I'd like to raise two points. First I am not sure if the use of pragmas to change the behaviour is a good way to do this. There might be a need for lots of different local extensions to the syntax. You'd end up implementing lots of pragmas... It might be better to have either a pragma that looks like:: .. reST-options:: :inline-urls: true :math-markup: true :whatever-id: "blah" or something like this. So you could have a more generic framework for extensions to the parser. reST could provide a mechanism to derive for example class names from the first field and try to import and plug them into the parser. This would also make it easier to avoid having to type this pragma by creating customized document processors where you would do something like parser.add_plugin (InlineUrlPlugin (1)) The second point is closely connected to this. When looking at Inline markup the parsing work is done by a class "Inliner". This is dominated by a huge regular expression that matches to a lot of different constructs. In my eyes it would be better to break this apart in different regular expressions and test them in a sequence (it might be necessary to remember which match starts first). An extension could add a regular expression to that list instead of having to replace a complicated regular expression with an even more complicated regex. Of course this would mean that there *would* be changes to the parser itself, but it might result in a more flexible parsing framework. Do you think this is worth it? Bye, Simon -- Simon.Budig@unix-ag.org http://www.home.unix-ag.org/simon/
Simon Budig wrote:
First I am not sure if the use of pragmas to change the behaviour is a good way to do this. There might be a need for lots of different local extensions to the syntax. You'd end up implementing lots of pragmas...
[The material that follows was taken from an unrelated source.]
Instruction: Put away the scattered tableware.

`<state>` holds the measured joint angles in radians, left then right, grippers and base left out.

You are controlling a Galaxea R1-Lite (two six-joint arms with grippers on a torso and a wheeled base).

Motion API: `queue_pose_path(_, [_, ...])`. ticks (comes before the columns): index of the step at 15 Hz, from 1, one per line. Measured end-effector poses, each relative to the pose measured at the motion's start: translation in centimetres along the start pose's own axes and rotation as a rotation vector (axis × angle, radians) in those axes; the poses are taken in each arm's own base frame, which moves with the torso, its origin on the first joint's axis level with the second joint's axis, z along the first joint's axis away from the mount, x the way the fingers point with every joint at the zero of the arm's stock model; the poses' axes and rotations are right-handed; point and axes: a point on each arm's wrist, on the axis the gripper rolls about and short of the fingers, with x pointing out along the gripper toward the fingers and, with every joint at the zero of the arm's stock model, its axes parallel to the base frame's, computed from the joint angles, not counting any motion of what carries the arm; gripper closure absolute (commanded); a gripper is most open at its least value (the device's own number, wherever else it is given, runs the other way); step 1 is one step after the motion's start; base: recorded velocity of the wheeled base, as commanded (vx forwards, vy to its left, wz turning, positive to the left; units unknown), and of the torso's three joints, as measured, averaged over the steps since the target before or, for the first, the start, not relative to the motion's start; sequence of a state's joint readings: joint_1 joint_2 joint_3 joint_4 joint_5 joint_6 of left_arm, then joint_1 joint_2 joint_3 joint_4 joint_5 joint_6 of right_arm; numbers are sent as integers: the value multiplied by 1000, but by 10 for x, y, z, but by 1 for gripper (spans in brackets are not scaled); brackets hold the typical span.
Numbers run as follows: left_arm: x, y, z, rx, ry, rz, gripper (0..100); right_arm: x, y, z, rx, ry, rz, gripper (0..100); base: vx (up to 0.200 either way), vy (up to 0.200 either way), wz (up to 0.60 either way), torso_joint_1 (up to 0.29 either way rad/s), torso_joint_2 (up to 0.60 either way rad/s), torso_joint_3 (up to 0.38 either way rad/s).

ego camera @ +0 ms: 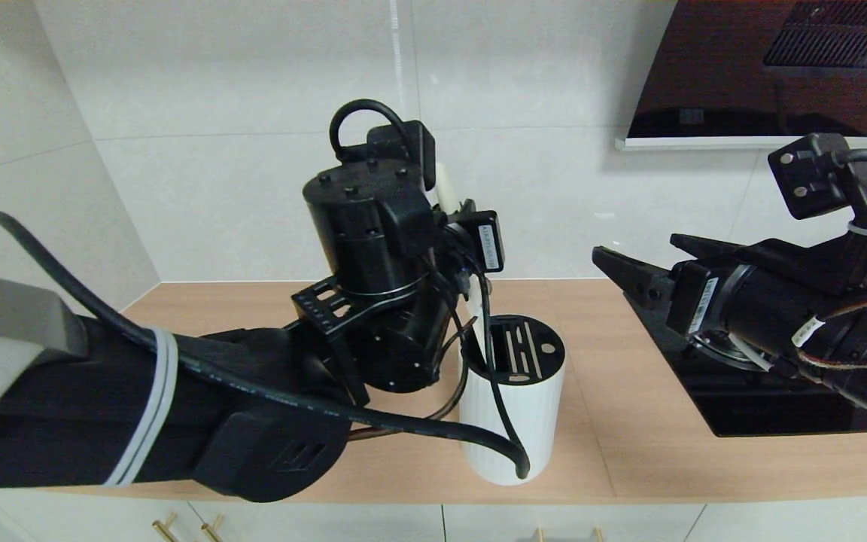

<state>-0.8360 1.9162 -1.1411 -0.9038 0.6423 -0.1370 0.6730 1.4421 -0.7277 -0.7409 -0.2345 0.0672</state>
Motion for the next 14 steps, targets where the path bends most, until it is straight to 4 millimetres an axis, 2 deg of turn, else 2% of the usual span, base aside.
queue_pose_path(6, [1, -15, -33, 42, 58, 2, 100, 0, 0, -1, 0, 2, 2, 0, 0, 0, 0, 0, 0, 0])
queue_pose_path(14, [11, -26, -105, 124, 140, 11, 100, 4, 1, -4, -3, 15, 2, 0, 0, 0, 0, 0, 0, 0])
It might be better to have either a pragma that looks like::
.. reST-options:: :inline-urls: true :math-markup: true :whatever-id: "blah"
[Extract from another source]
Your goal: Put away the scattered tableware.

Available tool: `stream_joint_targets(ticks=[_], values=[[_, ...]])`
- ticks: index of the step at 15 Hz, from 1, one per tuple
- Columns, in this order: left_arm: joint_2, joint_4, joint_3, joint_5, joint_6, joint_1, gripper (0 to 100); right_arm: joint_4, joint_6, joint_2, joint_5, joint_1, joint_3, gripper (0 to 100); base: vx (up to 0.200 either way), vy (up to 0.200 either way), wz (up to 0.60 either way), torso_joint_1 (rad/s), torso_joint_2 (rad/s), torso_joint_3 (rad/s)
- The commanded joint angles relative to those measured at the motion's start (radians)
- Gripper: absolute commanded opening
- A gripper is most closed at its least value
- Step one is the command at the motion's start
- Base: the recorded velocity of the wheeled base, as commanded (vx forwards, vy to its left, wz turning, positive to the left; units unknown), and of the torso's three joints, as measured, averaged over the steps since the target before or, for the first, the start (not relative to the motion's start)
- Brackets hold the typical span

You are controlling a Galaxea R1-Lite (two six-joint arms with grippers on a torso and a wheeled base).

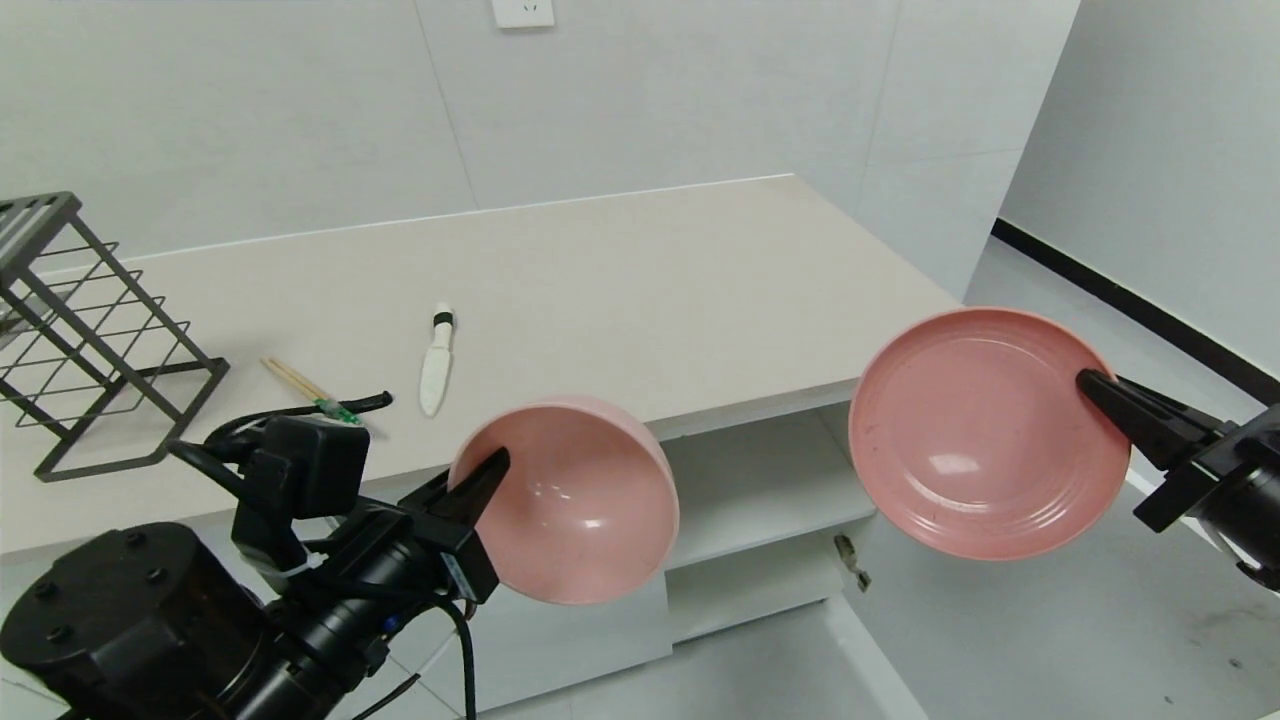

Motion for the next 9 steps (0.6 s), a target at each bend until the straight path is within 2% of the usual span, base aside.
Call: stream_joint_targets(ticks=[1,8,9], values=[[-0.001,-0.001,0.009,0.0,0.0,-0.026,0,-0.001,0.0,0.002,0.001,0.0,0.0,0,0.0,0.0,0.0,-0.271,0.52,0.246],[0.009,-0.001,0.013,0.0,0.0,-0.068,0,-0.001,0.0,0.007,0.001,0.0,0.004,0,0.0,0.0,0.0,-0.257,0.49,0.238],[0.013,-0.001,0.013,0.0,0.0,-0.089,0,-0.001,0.0,0.008,0.001,0.0,0.006,0,0.0,0.0,0.0,-0.251,0.47,0.222]])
Lots of individual directives, or one large pragma directive with subcommands. Either way would be fine. I'd drop the "true" though; just the presence of the field is enough.
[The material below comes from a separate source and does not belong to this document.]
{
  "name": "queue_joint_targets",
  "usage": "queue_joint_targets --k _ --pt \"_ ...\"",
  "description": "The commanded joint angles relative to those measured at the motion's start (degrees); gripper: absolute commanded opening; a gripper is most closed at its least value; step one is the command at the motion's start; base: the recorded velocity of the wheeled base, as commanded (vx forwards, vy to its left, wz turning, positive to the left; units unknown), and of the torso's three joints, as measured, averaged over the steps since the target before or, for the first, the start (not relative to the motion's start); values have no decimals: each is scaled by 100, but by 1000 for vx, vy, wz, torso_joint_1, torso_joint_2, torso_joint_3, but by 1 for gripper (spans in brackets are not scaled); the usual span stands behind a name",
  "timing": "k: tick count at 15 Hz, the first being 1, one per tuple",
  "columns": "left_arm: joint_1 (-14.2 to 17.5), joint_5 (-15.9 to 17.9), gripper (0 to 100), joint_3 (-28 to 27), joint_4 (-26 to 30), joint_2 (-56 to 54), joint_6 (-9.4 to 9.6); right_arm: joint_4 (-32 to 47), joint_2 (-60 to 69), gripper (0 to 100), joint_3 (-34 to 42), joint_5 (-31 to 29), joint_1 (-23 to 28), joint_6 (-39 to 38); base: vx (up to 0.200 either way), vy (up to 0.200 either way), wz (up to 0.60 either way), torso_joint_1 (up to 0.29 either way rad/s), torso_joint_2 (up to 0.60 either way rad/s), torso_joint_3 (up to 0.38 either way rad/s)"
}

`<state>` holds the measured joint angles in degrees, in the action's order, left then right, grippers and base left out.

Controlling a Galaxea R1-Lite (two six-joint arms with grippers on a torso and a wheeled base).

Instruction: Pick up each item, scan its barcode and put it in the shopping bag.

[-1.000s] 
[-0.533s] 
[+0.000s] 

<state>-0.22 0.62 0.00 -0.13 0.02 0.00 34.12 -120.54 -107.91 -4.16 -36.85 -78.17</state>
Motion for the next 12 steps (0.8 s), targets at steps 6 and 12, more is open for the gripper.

reST could provide a mechanism to derive for example class names from the first field and try to import and plug them into the parser.
Too much magic; potentially dangerous. Better to have a registry.
This would also make it easier to avoid having to type this pragma by creating customized document processors where you would do something like
parser.add_plugin (InlineUrlPlugin (1))
Yes, something along those lines. But please don't worry about the mechanics; it's too early.
The second point is closely connected to this. When looking at Inline markup the parsing work is done by a class "Inliner". This is dominated by a huge regular expression that matches to a lot of different constructs. In my eyes it would be better to break this apart in different regular expressions and test them in a sequence (it might be necessary to remember which match starts first). An extension could add a regular expression to that list instead of having to replace a complicated regular expression with an even more complicated regex.
The "Inliner" class has to use one large regular expression. If we have some text like this:: Here is an ``inline **literal**``. If we check for "strong" (**) first, the result will be wrong. No ordering would get it right for all constructs. We have to check for each start-string simultaneously, because there are no precedence rules (almost); first occurrence from left to right in the text is the determinant. But that idea is close to the solution I'm thinking of. My idea is to break up the one huge regexp into several lists of individual regexps, one list per construct/regexp type (find start-string only, find the whole construct, etc.), and join them dynamically into compound OR-groups, building the large regexp from components at runtime. Dynamic syntax directives can install new regexps and rebuild the master regexp.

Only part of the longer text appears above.